The Chief Adviser said, the ready- made garments (RMG) industry employs more than two million women, who contributes significantly to the rural economy throughout the country.

But, the future of this important sector will depend heavily on its ability to compete with other countries. It will also depend on the outcome of the Doha Development Round, in the areas of special and differential treatment.

Pointing to signs of a slowing down in RMG exports, he said, this would have severe adverse consequences on poverty reduction efforts. By some estimates, he warned, almost 740,000 garments workers, mostly women, will lose their jobs if Bangladesh loses preferences.

He said, Bangladesh have taken bold steps to liberalize its trade since the early 1990s. Trade now accounts for nearly 37% of our GDP, compared to about 19% in 1992.

Referring to global warming, he said that by some estimates, the sea-level in the Bay of Bengal is rising by about 3 mm a year. It is estimated that as much as 30 percent of our land-mass would be submerged if the sea level rises by just one meter.

He applauded Columbia University, especially the Earth Institute for its groundbreaking work on climate change.
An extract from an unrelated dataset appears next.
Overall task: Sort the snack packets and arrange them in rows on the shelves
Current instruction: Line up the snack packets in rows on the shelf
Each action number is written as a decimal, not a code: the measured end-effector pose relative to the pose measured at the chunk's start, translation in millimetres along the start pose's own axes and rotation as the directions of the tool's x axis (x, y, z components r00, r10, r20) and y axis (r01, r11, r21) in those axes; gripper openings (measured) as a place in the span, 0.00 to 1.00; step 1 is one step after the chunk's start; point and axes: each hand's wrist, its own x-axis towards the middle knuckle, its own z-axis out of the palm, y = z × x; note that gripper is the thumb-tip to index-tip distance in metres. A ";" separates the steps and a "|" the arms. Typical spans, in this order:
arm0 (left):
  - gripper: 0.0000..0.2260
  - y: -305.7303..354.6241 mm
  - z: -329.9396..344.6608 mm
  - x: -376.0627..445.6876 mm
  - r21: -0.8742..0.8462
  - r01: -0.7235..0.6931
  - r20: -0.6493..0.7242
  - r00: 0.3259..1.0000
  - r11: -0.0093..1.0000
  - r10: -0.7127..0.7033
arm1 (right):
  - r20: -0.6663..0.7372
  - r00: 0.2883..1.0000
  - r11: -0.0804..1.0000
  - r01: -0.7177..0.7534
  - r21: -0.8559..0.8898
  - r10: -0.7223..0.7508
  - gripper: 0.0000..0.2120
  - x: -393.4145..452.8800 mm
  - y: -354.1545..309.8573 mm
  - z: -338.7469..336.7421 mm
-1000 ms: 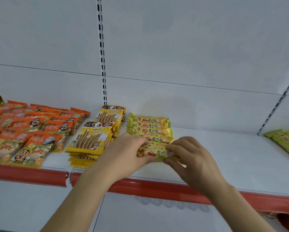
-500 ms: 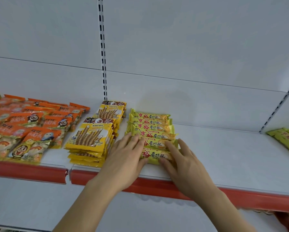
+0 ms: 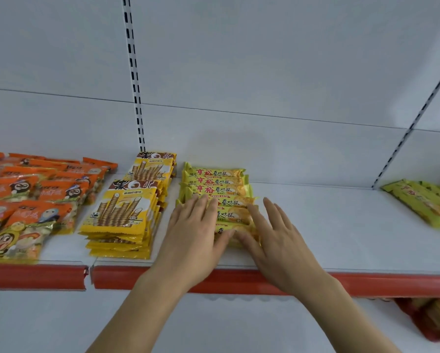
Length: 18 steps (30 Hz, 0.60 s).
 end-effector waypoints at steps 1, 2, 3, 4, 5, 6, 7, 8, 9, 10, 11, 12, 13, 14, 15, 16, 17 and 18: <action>0.41 5.2 0.6 2.3 -0.014 -0.014 -0.030 0.999 1.000 0.014 | -0.014 1.000 1.000 -0.025 -0.013 0.025 0.43 -3.1 2.0 -2.5; 0.38 10.6 1.8 5.5 -0.016 -0.032 -0.074 0.997 0.999 0.030 | -0.031 0.998 0.999 -0.047 -0.027 0.046 0.43 -6.8 4.1 -5.7; 0.34 16.8 3.5 10.1 -0.007 -0.048 -0.121 0.992 0.999 0.046 | -0.049 0.997 0.997 -0.064 -0.042 0.062 0.42 -11.4 7.9 -8.3; 0.32 24.0 6.1 14.8 0.000 -0.056 -0.162 0.985 0.998 0.056 | -0.063 0.995 0.995 -0.076 -0.060 0.072 0.40 -16.5 13.6 -10.2; 0.32 33.1 8.0 18.0 -0.005 -0.061 -0.165 0.984 0.998 0.059 | -0.066 0.994 0.993 -0.088 -0.083 0.083 0.39 -22.3 21.0 -13.0; 0.32 43.9 8.9 19.7 -0.010 -0.067 -0.162 0.985 0.998 0.064 | -0.060 0.993 0.989 -0.106 -0.107 0.100 0.38 -28.3 29.9 -15.9; 0.33 55.1 11.6 20.6 -0.012 -0.079 -0.165 0.983 0.997 0.076 | -0.059 0.991 0.984 -0.127 -0.126 0.120 0.37 -34.1 39.1 -20.3; 0.33 66.8 14.4 21.0 -0.010 -0.090 -0.163 0.983 0.996 0.087 | -0.064 0.988 0.979 -0.147 -0.141 0.139 0.38 -39.7 48.6 -24.9; 0.34 81.2 16.0 21.6 -0.009 -0.096 -0.145 0.985 0.995 0.094 | -0.068 0.985 0.974 -0.165 -0.154 0.156 0.39 -45.6 58.6 -31.0; 0.34 97.1 17.1 22.0 -0.005 -0.101 -0.121 0.988 0.995 0.100 | -0.068 0.983 0.970 -0.180 -0.163 0.171 0.40 -52.0 69.0 -37.1; 0.34 114.3 18.8 23.3 0.001 -0.106 -0.096 0.990 0.994 0.105 | -0.062 0.981 0.967 -0.191 -0.166 0.183 0.40 -58.8 81.2 -42.2; 0.34 131.5 21.7 25.2 0.012 -0.112 -0.067 0.991 0.994 0.112 | -0.056 0.980 0.966 -0.200 -0.165 0.193 0.41 -65.9 94.2 -47.7; 0.34 149.5 25.0 27.4 0.026 -0.113 -0.037 0.993 0.993 0.114 | -0.053 0.977 0.964 -0.210 -0.165 0.204 0.42 -73.7 109.1 -52.5; 0.34 167.9 28.9 30.1 0.036 -0.114 -0.017 0.993 0.993 0.115 | -0.055 0.975 0.961 -0.220 -0.165 0.214 0.42 -81.6 124.6 -58.1; 0.34 187.0 33.3 33.6 0.038 -0.118 -0.004 0.993 0.992 0.118 | -0.060 0.973 0.959 -0.231 -0.161 0.225 0.43 -90.2 141.4 -63.9; 0.34 207.4 37.9 37.2 0.034 -0.123 0.007 0.992 0.992 0.123 | -0.059 0.970 0.957 -0.244 -0.157 0.238 0.42 -98.9 159.7 -69.8; 0.34 228.8 44.2 41.4 0.027 -0.132 0.017 0.991 0.991 0.132 | -0.054 0.965 0.953 -0.262 -0.155 0.256 0.40 -107.3 179.3 -77.0; 0.33 250.2 49.9 45.4 0.024 -0.147 0.030 0.989 0.989 0.146 | -0.045 0.960 0.947 -0.280 -0.160 0.276 0.38 -115.0 199.5 -83.9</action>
We believe that the research done at Columbia will benefit many low- lying coastal countries like Bangladesh, he added.

The Chief Adviser said, Bangladesh is currently going through a critical phase in its history. Efforts are on to hold free and fair elections for democratic consolidation.

” We must acknowledge the fact that democracy is a necessary but not sufficient condition for good governance. Democratically elected governments during the past 15 years failed to promote
good governance and to protect citizens’ rights,” he told the leaders’ forum.

Democracy, he said, may take various forms and manifestations, its ultimate objective is always the same, the rule of law by the will of the people. It must put in place checks and balances against abuses of power and corruption, he added.